Try it :: Once every line in the data that follows has been checked for the word "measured", give only the number of lines that hold it.

Data provided ::
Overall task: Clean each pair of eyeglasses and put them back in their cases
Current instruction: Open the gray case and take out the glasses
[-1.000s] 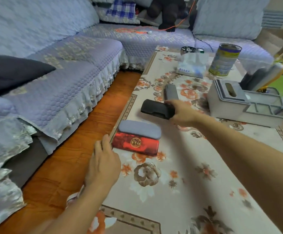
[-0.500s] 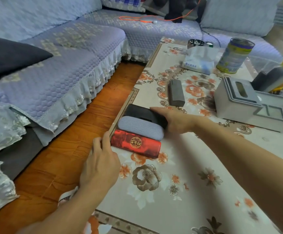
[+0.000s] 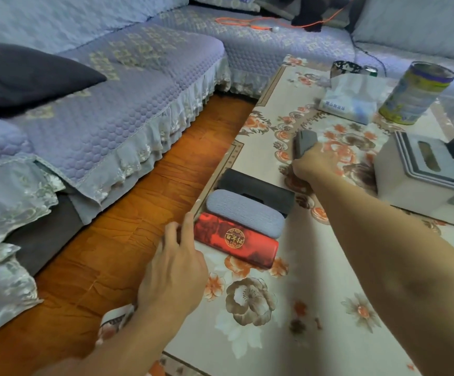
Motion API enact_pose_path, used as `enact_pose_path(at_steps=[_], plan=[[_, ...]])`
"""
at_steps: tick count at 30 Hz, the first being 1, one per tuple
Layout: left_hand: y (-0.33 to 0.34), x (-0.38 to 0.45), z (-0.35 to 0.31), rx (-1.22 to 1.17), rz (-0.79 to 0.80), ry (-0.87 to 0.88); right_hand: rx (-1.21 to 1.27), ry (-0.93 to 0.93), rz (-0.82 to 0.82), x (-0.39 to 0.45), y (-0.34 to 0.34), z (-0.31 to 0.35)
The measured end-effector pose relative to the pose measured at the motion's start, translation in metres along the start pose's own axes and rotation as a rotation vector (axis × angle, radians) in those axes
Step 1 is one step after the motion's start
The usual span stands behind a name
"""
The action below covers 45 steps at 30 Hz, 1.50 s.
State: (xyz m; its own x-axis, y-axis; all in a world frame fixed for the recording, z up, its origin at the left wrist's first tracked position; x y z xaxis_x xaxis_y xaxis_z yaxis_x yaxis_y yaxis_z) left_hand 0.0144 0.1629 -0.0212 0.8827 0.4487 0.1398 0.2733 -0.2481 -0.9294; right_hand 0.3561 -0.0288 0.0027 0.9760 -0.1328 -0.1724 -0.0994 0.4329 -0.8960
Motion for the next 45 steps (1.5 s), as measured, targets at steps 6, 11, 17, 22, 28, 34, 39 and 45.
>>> enact_pose_path(at_steps=[6, 11, 17, 22, 28, 34, 39, 45], plan=[[-0.004, 0.0, 0.001, -0.025, -0.002, -0.009, 0.222, -0.191, -0.031, -0.054, -0.047, -0.017], [-0.013, -0.003, -0.005, -0.007, -0.053, 0.027, 0.283, -0.462, 0.113, -0.199, -0.078, -0.107], [-0.037, -0.054, -0.075, -0.302, -0.07, 0.315, 0.134, -0.533, 0.312, -0.324, -0.079, -0.264], [0.009, -0.147, -0.166, -0.413, 0.613, 0.609, 0.081, -0.634, 0.301, -0.338, -0.079, -0.295], [0.031, -0.138, -0.178, -0.458, 0.544, 0.516, 0.157, -0.628, 0.28, -0.324, -0.074, -0.292], [0.035, -0.134, -0.172, -0.54, 0.519, 0.493, 0.069, -0.672, 0.237, -0.321, -0.079, -0.287], [0.04, -0.131, -0.171, -0.531, 0.495, 0.471, 0.288, -0.46, 0.141, -0.289, -0.092, -0.291], [0.042, -0.129, -0.171, -0.542, 0.51, 0.44, 0.47, -0.214, -0.035, -0.259, -0.097, -0.307]])
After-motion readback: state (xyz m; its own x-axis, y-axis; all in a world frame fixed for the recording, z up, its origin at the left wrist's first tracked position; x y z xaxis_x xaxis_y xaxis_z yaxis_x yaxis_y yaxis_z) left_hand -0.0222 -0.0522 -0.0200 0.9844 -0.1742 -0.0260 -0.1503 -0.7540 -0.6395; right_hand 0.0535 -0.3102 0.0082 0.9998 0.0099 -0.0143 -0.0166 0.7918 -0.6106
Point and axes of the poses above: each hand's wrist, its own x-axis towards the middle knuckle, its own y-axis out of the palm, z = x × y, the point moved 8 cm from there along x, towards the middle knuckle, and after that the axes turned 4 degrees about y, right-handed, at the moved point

Result :: 2